The Cricket System successfully completes Phase I R&D work for the Army’s SBIR grant program

Posted by admin on April 30, 2012  /   Posted in News

Following a six month long testing and analysis period with the US Army, the RDM proved its potential value to the US military and to other users that may deploy to harsh environments around the world. As part of the US Army’s “Small Business Innovative Research (SBIR)” program, Cricket was awarded a grant to study the RDM’s feasibility for extreme environment deployment. Specifically, the RDM had to be easily transported and set up by two persons in 30 minutes or less; it had to be able to withstand winds of up to 100mph and it had to endure a temperature range of between -25°F to 140°F as energy efficiently as possible. Additional considerations were snow load strength and low cost. Working with both a full-sized unit set up for the winter in a nearby meadow and lab testing of materials, the RDM met all criteria of the SBIR Topic with flying colors. Test builds of a number of units showed setup times of as little as 20 minutes. The test unit survived winds and snows all winter, culminating in a storm that dumped 8″ of wet snow driven by 50+mph winds on it and did so without a hitch.
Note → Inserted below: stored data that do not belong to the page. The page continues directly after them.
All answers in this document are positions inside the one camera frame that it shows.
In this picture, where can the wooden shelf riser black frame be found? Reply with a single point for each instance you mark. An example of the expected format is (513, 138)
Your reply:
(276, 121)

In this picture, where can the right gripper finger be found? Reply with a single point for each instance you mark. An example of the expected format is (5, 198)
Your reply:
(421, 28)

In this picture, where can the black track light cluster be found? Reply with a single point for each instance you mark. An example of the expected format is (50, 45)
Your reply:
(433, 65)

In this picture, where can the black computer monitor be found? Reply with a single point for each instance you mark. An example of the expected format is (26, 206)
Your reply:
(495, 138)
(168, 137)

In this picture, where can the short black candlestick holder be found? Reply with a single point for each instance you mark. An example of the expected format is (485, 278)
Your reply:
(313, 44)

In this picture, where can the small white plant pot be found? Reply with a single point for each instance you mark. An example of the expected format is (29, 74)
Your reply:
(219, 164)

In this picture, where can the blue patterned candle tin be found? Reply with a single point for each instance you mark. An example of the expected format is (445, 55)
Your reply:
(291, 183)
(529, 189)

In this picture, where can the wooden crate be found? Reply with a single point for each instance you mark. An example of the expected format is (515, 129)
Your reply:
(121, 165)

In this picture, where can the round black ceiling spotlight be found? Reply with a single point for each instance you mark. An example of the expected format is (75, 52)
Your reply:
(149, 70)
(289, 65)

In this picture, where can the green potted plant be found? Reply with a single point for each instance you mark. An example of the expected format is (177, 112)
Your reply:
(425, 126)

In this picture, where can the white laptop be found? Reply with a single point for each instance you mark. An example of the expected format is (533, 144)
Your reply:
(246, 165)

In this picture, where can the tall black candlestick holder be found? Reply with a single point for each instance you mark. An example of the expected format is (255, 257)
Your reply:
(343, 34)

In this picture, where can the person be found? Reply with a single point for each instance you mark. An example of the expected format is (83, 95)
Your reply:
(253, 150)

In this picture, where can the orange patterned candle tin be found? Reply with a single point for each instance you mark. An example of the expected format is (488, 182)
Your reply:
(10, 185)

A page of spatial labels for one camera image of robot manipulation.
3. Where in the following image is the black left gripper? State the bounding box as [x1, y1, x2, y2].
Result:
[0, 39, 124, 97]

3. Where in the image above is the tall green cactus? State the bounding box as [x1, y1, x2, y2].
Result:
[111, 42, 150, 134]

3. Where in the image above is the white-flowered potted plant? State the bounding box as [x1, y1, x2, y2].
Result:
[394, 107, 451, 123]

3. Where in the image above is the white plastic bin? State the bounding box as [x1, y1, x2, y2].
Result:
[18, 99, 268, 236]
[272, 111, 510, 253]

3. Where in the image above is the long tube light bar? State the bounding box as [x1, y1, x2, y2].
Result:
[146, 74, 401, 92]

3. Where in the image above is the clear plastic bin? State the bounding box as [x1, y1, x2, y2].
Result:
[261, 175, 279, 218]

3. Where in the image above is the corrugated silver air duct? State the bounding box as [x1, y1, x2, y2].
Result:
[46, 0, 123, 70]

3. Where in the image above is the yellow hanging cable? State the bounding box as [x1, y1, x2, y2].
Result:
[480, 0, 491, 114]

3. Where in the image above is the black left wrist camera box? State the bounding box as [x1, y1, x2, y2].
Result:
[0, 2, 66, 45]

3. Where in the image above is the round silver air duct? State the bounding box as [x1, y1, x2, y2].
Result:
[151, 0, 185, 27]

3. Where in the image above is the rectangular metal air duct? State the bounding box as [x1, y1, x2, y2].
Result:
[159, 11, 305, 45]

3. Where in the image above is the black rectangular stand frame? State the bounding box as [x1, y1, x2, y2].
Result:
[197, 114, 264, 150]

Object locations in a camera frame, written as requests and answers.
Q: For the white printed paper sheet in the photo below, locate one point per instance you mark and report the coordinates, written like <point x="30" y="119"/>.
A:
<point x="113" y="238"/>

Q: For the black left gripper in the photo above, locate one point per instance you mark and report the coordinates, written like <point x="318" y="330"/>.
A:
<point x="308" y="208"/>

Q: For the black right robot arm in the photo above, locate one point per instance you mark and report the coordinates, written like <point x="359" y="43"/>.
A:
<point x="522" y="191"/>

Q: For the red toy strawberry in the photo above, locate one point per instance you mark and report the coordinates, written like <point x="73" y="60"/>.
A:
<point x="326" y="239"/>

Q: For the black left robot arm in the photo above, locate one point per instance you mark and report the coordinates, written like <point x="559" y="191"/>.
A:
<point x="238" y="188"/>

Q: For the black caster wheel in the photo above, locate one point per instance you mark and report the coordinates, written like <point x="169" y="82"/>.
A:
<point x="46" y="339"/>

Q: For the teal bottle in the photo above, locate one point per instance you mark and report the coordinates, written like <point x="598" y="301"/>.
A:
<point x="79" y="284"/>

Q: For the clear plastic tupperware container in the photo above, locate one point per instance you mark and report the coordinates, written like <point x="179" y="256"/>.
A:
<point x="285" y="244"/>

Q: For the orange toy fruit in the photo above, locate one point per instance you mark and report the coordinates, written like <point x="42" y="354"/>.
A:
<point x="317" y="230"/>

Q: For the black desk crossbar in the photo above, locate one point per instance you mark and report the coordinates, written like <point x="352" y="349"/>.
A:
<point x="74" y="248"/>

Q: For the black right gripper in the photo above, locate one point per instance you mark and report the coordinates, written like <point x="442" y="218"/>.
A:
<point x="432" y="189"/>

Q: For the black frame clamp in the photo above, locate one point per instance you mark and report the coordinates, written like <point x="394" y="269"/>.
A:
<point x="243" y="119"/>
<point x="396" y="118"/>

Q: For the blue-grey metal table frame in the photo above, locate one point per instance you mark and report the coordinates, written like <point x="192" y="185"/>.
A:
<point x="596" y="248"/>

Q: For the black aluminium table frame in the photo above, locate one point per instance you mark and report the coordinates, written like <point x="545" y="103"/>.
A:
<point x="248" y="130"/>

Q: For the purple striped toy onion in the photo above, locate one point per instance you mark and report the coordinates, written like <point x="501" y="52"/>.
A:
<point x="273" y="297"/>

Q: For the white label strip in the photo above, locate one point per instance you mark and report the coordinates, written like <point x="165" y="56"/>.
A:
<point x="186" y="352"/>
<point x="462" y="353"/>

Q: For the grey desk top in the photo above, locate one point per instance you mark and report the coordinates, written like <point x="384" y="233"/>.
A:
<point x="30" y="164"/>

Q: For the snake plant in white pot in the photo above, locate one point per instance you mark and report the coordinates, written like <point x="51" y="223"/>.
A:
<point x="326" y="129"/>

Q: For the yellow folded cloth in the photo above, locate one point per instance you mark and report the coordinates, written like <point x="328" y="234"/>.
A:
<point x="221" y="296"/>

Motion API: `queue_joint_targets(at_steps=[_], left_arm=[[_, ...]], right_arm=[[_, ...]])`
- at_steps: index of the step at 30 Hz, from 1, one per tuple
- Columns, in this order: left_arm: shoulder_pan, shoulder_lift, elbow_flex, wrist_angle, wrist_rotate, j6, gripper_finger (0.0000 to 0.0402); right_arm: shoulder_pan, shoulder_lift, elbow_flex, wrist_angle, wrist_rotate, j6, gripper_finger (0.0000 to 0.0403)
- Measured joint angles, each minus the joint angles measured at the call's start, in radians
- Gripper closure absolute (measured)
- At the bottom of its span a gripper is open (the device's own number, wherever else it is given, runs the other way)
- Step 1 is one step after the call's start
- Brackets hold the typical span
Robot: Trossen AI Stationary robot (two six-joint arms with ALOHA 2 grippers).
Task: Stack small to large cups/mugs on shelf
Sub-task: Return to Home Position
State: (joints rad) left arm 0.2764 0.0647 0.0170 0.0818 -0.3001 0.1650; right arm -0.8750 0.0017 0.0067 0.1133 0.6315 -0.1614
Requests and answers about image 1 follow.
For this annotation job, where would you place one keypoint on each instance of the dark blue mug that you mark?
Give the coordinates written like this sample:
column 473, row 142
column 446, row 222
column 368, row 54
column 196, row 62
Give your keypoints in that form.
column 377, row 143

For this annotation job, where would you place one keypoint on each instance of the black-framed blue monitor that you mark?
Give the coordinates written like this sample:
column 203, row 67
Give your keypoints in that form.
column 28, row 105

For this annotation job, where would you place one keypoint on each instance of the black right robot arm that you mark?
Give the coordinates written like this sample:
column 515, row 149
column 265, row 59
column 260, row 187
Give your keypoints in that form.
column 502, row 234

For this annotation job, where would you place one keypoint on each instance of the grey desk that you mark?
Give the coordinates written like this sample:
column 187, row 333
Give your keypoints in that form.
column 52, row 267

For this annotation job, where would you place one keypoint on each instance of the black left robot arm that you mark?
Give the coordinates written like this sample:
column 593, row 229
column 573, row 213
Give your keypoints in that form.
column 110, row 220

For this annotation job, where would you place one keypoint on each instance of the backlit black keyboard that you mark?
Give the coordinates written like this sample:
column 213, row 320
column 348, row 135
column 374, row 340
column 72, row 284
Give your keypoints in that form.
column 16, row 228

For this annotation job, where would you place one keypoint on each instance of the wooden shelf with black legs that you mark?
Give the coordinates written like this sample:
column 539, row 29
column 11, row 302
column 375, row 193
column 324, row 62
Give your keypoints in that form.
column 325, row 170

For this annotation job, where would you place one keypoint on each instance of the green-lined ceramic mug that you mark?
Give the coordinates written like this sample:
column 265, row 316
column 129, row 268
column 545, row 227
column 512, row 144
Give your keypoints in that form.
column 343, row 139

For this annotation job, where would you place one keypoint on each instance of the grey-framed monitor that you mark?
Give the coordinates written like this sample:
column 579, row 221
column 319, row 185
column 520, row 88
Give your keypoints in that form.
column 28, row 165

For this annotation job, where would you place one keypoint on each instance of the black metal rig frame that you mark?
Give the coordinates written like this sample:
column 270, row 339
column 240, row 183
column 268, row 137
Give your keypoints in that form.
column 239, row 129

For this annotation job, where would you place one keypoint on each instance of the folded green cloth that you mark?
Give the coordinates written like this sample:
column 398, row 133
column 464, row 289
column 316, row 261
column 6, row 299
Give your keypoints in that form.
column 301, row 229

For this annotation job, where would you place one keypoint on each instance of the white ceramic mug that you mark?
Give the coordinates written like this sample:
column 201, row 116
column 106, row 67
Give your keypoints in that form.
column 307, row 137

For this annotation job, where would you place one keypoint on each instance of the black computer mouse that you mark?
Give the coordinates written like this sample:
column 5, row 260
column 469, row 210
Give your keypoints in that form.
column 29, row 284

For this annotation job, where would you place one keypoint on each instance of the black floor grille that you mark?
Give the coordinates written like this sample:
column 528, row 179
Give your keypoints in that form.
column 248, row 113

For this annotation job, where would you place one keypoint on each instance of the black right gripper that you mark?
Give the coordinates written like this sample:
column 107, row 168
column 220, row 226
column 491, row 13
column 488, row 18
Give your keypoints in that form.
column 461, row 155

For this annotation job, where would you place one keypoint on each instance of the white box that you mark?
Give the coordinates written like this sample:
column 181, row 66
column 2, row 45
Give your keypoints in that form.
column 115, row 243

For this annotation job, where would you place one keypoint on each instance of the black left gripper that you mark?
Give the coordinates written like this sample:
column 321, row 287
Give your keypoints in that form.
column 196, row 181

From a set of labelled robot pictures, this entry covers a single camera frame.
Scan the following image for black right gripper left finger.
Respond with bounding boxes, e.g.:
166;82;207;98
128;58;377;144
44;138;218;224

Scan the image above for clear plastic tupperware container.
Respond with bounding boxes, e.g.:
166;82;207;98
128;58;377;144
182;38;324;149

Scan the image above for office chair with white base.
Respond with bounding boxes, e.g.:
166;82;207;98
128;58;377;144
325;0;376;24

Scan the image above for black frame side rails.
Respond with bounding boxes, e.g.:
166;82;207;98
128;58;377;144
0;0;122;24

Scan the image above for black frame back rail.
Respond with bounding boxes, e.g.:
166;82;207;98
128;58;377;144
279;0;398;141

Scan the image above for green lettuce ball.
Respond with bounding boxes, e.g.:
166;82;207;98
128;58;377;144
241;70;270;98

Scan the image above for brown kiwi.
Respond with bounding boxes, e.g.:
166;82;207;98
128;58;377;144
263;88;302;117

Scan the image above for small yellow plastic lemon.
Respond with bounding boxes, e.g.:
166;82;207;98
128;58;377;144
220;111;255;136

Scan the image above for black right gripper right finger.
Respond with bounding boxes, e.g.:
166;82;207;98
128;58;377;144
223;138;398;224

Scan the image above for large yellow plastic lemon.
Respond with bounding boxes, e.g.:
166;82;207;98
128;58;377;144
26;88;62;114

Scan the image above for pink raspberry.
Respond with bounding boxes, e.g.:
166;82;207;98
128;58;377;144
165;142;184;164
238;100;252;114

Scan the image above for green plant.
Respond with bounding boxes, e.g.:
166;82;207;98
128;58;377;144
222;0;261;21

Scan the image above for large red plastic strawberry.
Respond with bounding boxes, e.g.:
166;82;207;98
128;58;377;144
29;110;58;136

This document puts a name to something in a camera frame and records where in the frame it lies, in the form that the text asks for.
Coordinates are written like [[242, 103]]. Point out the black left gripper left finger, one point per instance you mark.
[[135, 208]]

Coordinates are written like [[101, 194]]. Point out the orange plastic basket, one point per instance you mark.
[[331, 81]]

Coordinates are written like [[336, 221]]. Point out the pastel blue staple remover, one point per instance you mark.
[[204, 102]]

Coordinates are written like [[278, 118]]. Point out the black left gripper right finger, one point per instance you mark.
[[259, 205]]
Our computer analysis of the system also shows that, with proper ground anchoring, the RDM as currently configured can withstand 100+mph winds with less than 1/2″ deflection along it’s longest side. Lastly, tests in the lab and of the field unit showed that the RDM as-is is more than five times more energy efficient than current military-type tents, and with a few tweaks to our system, it can be more than TEN times more energy efficient. According to Brig. Gen. Steve Anderson (US Army Ret.), former head of logistics for Gen David Patraeus, the US military spends more than $20B USD annually heating and cooling tents. If we can help to deploy shelter units for troop quarters, medical, admin and other uses that are up to ten times more energy efficient than what is in use now, that’s a huge factor when considering cost, logistics, carbon footprint and most especially the lives of our service men and women. According to the Army Engineers we were working with, they were excited to see that we were “finishing strong.”